The problem | Your task is to copy every line of the records below that contains "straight".
═════ Provided records ═════
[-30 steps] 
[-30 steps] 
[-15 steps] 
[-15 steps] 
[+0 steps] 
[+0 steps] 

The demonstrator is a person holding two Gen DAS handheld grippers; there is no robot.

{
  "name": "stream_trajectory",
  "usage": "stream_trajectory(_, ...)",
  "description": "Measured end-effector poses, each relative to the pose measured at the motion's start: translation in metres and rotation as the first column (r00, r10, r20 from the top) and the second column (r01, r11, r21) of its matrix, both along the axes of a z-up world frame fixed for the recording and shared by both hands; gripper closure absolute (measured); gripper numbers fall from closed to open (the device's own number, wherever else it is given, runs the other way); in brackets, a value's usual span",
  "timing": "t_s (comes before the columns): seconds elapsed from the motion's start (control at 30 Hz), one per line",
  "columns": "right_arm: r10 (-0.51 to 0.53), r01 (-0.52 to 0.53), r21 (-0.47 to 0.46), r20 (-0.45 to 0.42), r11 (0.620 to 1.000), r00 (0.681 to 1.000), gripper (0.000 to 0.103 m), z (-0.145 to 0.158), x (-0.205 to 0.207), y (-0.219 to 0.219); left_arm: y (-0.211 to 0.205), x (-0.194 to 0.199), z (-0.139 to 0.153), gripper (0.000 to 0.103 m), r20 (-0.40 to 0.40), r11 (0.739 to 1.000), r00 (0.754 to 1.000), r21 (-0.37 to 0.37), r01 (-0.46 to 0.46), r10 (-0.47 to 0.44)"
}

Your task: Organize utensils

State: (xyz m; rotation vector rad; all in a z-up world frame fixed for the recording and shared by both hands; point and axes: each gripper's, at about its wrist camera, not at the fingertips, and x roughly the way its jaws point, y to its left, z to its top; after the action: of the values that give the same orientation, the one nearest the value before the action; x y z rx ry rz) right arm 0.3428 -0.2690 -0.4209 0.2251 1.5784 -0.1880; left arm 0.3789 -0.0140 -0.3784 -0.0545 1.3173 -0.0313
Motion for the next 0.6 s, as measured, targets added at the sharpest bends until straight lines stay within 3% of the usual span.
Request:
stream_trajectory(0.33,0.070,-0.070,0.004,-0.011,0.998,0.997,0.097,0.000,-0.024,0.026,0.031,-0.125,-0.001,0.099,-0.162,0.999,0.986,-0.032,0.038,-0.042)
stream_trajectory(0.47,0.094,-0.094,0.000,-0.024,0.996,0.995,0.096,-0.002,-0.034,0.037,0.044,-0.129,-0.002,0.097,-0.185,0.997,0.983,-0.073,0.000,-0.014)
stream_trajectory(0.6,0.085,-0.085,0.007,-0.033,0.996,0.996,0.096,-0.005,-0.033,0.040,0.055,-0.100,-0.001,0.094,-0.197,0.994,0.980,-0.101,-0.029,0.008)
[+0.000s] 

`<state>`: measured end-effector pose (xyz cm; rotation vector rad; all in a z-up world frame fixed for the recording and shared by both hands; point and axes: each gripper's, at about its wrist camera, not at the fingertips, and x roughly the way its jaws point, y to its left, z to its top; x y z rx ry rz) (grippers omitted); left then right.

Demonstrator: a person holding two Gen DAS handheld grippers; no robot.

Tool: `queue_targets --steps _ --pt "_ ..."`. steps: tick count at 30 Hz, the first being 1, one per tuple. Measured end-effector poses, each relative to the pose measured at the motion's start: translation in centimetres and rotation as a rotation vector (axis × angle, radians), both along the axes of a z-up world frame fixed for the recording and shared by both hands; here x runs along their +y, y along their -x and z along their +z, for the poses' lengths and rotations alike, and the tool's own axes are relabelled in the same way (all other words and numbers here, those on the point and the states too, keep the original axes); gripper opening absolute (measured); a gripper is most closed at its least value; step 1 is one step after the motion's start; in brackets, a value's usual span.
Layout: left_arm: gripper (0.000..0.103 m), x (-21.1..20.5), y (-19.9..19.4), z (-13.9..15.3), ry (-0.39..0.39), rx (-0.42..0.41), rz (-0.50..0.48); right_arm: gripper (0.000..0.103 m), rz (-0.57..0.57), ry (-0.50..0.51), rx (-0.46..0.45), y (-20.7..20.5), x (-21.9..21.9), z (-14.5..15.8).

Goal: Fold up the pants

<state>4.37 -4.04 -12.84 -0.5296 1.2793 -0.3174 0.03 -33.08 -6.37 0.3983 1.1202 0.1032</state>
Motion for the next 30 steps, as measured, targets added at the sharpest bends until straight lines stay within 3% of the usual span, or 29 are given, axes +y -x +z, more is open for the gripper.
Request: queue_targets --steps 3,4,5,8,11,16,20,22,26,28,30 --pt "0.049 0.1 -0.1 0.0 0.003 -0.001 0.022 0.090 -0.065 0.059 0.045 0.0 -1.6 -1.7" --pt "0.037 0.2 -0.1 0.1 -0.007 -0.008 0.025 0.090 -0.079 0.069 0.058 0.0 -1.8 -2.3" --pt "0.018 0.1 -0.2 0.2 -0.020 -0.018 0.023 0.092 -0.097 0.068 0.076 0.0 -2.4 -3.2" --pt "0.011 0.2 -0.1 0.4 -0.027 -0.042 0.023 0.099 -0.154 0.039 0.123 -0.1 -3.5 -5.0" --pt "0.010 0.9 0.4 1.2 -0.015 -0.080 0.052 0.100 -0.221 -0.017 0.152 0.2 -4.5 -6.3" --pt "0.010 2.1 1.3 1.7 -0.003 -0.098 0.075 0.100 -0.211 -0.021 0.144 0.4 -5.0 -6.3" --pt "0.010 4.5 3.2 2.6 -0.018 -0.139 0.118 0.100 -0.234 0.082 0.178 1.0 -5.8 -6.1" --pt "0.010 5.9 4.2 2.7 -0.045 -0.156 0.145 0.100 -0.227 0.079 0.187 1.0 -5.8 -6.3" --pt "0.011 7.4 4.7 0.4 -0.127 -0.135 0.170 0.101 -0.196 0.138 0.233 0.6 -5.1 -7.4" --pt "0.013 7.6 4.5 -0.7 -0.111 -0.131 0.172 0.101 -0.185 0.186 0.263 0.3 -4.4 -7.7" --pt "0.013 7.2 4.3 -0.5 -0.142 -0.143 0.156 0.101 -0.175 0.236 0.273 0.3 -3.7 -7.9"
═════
Written solution |
Motion for the next 0.6 s, as measured, targets added at the sharpest bends until straight lines stay within 3% of the usual span.
Motion for the next 30 steps, as measured, targets added at the sharpest bends until straight lines stay within 3% of the usual span, or 29 are given, axes +y -x +z, more is open for the gripper.

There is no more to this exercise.